Children waved American flags, veterans stood at attention and electricity filled the air in the lead up to the event. This is a town that shows up for its annual Veterans and Christmas Day parades. And Thursday looked like a half year of planning to get this many people. And folks in Navasota didn't disappoint.

Schools let out early, and most of the local businesses shut down for the train's arrival. The anticipation on Railroad Street and surrounding neighborhoods overwhelmed the damp, chilly air, which seemingly deterred no one.

When people spotted choppers in the air from the Texas Department of Public Safety, they knew the train was near. And in the distance, they heard a familiar noise—a train blast. But this wasn't any ordinary train rolling through town delivering oil supplies to the coast, or coastal supplies back up the line. This railroad town knew something special was around the bend.

The train's horn grew louder each time it whistled. The headlights of Engine 4141 finally poked around the corner on this gloomy, gray and rainy day, and a gripping silence of mourning took over Navasota, with the exception of a few faint cheers for Bush's arrival.

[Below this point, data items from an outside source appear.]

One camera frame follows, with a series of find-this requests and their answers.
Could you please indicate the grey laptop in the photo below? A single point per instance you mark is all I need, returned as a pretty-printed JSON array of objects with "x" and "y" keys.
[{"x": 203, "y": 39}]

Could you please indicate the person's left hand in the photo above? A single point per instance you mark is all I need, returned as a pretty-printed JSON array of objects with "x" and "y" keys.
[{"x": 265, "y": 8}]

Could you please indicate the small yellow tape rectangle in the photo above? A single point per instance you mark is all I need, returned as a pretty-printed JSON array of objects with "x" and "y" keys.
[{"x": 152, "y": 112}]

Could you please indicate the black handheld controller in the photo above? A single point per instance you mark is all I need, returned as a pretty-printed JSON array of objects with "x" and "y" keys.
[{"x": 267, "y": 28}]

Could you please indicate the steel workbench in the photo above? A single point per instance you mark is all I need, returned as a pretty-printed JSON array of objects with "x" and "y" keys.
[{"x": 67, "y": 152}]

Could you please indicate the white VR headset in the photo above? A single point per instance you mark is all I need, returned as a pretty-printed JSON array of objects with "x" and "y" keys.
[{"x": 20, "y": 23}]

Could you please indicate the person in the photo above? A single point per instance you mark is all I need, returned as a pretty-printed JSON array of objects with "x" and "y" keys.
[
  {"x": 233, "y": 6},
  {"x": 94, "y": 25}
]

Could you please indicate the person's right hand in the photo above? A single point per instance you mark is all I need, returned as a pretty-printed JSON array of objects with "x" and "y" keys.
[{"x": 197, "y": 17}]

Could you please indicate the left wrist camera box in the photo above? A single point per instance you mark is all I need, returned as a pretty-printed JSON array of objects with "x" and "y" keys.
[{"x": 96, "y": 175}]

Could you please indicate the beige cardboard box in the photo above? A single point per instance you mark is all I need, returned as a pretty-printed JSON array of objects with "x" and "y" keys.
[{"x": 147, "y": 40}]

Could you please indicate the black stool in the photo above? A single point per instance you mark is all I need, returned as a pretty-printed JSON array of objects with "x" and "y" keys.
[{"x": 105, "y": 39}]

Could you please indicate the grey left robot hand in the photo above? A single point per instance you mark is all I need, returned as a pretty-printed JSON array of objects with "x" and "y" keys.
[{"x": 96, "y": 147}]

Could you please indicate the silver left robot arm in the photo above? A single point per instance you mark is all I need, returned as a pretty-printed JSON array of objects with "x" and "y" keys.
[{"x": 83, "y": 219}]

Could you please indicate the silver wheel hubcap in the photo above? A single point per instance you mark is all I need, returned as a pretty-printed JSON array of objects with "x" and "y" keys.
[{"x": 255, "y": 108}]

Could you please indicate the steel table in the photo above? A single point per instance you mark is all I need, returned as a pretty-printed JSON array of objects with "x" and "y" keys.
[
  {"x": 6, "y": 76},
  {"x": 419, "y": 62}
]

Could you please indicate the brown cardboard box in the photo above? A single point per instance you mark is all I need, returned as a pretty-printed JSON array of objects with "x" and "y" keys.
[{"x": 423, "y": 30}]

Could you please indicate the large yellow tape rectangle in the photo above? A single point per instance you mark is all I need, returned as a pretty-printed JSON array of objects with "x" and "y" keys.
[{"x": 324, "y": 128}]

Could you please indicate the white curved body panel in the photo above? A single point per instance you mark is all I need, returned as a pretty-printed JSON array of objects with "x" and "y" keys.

For as much history as the rail line has brought to this remote outpost that burgeoned into a small city—the boom, the hotels, the bars, the cat houses, the shootings in the street, an infamous derailment and an horrific epidemic—the history unfolding before its eyes was evident.

Neither red or blue, nor Republican or Democrat, mattered when Bush rolled through town Thursday with his family and friends in tow. People from all colors of the political spectrum united as one in this small slice of Americana on Thursday. They were as united today as they were in 2012 and 2014—when the high school Rattlers football team won the state championship.

Bush 41 was known for reaching across the aisle and working with his opponents, even if it irked those close to him. This president looked to see the good in people, just as folks in towns like Navasota sought to do on the president's last voyage.

Bush will forever rest in the city of College Station, at his library, just north of Navasota. But folks like these in Navasota will keep the Bush spirit, even more evident with the sounding of each passing train's horn. Like so many others in this country.